Gerade bei nicht-behördlichen Anstellungen ist sowas zu vernachlässigen, hier zählen in erster Linie die während des Referendariats aufgebauten Kontakte und wie gut der Abschluss ist. Je mehr Mängel dieser hat, desto mehr guckt man natürlich auf den Rest.
Soweit ich weiß kann jeder Anwalt werden auch mit Vorstrafen, nur zum Staatsanwalt aufsteigen darf man nicht. Mein Freund, hat auch sehr viel Mist gebaut in seiner Teenager-Zeit, und fängt jetzt voraussichtlich im Februar mit einem Jurastudium an.
Allerdings gibt es die Möglichkeit einer Tilgung, zumindest ist das hier in Österreich so, weiß nicht wie es damit in Deutschland aussieht.

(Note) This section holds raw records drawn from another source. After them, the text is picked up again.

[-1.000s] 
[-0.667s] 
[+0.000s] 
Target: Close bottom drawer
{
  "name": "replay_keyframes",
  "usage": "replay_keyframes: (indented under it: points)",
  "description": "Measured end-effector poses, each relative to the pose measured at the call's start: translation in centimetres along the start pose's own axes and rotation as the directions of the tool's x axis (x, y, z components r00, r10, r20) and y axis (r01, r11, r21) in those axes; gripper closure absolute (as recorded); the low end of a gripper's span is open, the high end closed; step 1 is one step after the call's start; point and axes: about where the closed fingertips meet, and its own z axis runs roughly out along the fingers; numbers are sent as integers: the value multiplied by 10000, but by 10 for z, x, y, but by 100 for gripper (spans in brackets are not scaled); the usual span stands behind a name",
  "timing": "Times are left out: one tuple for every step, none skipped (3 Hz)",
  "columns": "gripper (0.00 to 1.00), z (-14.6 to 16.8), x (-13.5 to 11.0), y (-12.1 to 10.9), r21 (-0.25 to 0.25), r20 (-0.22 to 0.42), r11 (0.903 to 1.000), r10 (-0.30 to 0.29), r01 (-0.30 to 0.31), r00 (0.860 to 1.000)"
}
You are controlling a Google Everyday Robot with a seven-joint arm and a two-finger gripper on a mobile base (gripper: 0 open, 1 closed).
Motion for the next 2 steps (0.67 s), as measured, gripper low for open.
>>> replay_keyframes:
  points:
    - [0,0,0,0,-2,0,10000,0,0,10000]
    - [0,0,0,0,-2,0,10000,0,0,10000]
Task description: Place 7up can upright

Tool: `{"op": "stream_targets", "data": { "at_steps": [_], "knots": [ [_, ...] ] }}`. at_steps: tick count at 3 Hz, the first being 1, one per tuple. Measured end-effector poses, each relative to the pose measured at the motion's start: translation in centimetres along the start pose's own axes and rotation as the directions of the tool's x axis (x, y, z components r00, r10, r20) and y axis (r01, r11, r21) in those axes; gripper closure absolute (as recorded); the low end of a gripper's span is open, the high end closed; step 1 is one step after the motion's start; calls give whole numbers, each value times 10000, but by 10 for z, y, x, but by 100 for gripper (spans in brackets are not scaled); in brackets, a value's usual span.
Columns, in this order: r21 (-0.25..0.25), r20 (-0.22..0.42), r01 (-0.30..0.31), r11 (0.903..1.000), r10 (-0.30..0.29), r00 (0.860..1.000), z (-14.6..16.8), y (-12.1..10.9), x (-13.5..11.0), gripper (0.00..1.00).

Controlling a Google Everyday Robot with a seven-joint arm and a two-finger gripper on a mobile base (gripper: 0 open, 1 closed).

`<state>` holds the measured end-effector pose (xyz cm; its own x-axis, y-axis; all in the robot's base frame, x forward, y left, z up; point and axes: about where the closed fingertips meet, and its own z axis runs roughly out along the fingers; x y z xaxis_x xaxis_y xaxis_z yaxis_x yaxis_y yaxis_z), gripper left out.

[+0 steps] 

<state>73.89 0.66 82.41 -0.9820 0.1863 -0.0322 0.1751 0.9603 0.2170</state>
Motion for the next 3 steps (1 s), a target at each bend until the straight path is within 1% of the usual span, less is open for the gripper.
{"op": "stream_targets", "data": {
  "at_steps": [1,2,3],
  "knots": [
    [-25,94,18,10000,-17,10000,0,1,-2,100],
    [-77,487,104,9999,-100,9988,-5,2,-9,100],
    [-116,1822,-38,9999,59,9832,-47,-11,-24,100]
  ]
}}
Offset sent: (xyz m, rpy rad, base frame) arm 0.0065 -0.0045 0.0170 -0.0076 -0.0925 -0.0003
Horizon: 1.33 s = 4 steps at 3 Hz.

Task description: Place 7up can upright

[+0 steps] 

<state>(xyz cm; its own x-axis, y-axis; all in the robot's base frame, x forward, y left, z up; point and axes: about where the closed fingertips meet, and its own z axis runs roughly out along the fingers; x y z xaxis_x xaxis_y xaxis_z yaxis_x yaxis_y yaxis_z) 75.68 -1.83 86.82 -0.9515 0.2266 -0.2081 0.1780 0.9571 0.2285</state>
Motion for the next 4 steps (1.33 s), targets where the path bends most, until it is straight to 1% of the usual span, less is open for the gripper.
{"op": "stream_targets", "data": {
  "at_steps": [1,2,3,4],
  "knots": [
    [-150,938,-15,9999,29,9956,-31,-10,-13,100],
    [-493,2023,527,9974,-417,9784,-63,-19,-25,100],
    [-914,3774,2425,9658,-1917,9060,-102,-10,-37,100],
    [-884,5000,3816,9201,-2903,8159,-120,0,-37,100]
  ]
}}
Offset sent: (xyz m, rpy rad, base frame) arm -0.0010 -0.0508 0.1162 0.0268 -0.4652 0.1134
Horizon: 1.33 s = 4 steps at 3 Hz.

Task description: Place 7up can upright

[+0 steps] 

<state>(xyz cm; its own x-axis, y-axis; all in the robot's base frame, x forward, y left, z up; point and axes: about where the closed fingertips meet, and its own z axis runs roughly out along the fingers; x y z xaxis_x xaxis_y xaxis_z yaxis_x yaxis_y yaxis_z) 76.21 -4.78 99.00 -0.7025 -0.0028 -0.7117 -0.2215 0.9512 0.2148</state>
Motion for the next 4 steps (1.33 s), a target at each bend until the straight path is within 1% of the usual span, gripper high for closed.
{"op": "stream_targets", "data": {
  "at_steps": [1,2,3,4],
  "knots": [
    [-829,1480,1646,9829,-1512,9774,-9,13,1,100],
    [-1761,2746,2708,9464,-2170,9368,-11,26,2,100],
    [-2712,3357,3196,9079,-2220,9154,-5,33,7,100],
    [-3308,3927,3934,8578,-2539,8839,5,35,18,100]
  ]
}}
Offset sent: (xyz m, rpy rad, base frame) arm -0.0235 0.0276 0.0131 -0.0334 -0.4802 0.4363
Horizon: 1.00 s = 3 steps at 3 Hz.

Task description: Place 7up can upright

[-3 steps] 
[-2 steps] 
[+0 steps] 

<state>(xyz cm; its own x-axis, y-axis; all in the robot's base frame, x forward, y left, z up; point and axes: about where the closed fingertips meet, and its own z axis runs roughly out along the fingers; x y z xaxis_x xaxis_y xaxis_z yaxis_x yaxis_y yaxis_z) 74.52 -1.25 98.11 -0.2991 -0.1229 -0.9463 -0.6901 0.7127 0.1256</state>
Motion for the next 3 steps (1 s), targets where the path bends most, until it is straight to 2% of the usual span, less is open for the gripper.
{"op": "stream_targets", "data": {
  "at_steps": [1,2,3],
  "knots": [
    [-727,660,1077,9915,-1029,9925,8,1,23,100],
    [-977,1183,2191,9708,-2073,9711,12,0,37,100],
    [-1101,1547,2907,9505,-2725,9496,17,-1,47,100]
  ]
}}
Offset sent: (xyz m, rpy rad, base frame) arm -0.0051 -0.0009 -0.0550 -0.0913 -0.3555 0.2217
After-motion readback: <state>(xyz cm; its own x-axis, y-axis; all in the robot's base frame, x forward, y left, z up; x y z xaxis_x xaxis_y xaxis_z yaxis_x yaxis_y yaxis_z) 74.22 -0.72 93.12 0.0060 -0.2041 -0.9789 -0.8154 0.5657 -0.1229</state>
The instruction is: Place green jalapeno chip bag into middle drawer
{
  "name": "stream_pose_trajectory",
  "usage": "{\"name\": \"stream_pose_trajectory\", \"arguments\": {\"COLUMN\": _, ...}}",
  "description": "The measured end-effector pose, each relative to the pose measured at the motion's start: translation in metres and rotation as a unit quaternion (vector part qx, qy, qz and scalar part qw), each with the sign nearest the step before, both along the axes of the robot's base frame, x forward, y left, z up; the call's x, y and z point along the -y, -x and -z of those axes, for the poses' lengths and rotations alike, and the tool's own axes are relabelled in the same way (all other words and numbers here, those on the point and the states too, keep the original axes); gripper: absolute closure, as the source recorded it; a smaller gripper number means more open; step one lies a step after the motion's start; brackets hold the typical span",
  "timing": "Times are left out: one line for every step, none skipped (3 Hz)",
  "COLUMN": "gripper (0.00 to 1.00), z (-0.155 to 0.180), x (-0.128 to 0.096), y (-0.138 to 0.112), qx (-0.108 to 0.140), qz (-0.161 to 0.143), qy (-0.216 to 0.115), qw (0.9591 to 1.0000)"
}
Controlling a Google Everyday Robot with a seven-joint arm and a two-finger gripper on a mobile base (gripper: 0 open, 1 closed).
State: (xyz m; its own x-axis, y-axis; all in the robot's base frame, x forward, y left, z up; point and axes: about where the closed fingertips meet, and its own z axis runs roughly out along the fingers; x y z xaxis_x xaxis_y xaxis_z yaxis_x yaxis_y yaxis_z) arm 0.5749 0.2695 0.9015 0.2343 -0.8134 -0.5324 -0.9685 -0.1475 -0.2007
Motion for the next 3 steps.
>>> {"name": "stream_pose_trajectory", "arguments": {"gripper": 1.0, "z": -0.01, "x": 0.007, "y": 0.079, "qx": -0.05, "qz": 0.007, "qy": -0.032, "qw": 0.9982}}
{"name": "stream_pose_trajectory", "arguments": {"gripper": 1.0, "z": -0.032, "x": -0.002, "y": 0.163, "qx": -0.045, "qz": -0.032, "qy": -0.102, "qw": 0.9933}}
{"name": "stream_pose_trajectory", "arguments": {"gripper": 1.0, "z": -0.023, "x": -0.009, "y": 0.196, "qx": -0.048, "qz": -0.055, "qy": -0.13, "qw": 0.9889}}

Sprich, man sucht beim Bundespräsidenten um eine Tilgung an, wenn dieser sein OK gibt ist man auf dem Papier strafffrei.
JustSho hat geschrieben:Soweit ich weiß kann jeder Anwalt werden auch mit Vorstrafen, nur zum Staatsanwalt aufsteigen darf man nicht.
Unsinn - das Problem ist immer wieder die Zulassung zum Referendariat damit man das zweite Staatsexamen ablegen kann und überhaupt Volljurist werden kann (und damit Richter/Staatsanwalt/Rechtsanwalt). Und hier kann man bei ausreichend hohen Vorstrafen auch immer wieder abgelehnt werden wenn man deswegen als nicht fähig eingestuft wird.
Und ohne das zweite Staatsexamen wird`s auch nichts mit dem Dasein als Rechtsanwalt.